Keywords: Poikiloderma, Antinuclear antibodies, Anti-Ro antibody, ′Owl′s eye′ appearance, Telangiectasias

How to cite this article:
Sawant S, Amladi S T, Wadhawa S L, Nayak C S, Nikam B P. Cutaneous neonatal lupus erythematosus with unusual features. Indian J Dermatol Venereol Leprol 2007;73:250-2

How to cite this URL:
Sawant S, Amladi S T, Wadhawa S L, Nayak C S, Nikam B P. Cutaneous neonatal lupus erythematosus with unusual features. Indian J Dermatol Venereol Leprol [serial online] 2007 [cited 2021 Jan 17];73:250-2. Available from:

  Introduction Top

Neonatal lupus erythematosus (NLE) is an uncommon manifestation of lupus erythematosus that was first described in 1954. [1],[2] It is caused by transplacental transmission of maternal autoantibodies, typically of Ro / SS-specificity. Infants with NLE usually present with cutaneous lupus erythematosus and / or congenital heart block.

  Case Report Top

A three month-old boy was brought by his mother with complaints of multiple reddish flat lesions on his back since birth. There was a single reddish lesion present on the back at the time of birth. Subsequently new lesions appeared on the face, scalp, trunk and extremities, while older lesions gradually faded in color and became depressed. There was no history of consanguinity, photosensitivity or fluid-filled or mucosal lesions. His birth history was normal and his birth weight was 2.5 kg. His parents and six year-old sister were asymptomatic.

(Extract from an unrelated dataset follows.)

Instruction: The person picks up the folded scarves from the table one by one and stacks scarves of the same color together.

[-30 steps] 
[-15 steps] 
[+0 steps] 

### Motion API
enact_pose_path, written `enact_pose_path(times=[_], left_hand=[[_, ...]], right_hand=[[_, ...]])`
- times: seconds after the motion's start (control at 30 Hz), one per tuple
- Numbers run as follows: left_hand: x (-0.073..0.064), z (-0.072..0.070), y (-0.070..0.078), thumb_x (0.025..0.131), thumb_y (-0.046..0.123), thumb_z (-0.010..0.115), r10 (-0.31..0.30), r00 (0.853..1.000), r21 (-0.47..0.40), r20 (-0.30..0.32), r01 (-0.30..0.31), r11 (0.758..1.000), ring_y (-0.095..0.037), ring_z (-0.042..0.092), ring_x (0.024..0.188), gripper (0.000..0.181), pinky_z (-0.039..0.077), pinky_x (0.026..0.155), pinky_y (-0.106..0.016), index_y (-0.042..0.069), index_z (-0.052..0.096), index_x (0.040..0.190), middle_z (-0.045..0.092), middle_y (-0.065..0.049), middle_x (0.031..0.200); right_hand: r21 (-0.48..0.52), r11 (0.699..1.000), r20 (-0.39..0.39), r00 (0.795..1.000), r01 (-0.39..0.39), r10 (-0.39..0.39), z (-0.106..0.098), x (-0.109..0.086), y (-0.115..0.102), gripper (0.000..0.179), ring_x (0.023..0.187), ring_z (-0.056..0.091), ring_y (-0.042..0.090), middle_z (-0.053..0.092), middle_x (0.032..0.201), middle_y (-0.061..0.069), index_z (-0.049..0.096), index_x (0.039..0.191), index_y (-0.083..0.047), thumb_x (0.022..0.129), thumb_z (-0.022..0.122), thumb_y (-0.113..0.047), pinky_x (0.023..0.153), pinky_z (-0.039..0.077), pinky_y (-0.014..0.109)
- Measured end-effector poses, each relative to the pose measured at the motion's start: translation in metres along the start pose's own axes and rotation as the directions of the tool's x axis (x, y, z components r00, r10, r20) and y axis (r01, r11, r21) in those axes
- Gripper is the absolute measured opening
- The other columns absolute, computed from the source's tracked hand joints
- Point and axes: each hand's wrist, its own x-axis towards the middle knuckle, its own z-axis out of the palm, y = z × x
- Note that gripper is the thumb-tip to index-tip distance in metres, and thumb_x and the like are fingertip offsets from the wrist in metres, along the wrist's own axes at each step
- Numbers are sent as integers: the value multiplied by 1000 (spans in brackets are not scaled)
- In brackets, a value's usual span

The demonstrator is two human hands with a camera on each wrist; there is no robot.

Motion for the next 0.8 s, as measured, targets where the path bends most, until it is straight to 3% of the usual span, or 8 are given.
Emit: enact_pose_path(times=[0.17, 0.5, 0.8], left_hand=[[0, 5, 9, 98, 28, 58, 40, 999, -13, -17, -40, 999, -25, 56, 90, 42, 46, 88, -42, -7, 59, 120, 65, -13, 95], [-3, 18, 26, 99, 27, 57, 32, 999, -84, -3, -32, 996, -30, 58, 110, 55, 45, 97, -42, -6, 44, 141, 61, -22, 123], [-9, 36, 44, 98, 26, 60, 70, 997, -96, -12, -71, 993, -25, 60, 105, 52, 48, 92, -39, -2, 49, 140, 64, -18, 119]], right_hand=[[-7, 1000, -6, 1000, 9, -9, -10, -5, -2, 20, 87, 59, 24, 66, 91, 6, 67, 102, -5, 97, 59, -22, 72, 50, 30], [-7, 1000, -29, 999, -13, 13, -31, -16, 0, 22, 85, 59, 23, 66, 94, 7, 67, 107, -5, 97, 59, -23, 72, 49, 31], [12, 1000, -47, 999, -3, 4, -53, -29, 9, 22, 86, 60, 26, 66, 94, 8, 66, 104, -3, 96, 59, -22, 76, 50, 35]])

On physical examination, there were multiple hypopigmented and erythematous atrophic patches of varying sizes ranging from 0.5-5 cm, around the eyes [Figure - 1], on the retroauricular area, abdomen and back with prominent telangiectasias mostly on the lesions on the back. Reticulate erythematous, dusky patches forming arcuate and annular lesions on the legs, arms and forearms were also noted. Palms and soles were involved with erythematous patches [Figure - 2]. Scarring and telangiectasias were more evident on the back. Spectacle-like erythema around the eyes was reminiscent of an "owl's eye" or an "eye mask".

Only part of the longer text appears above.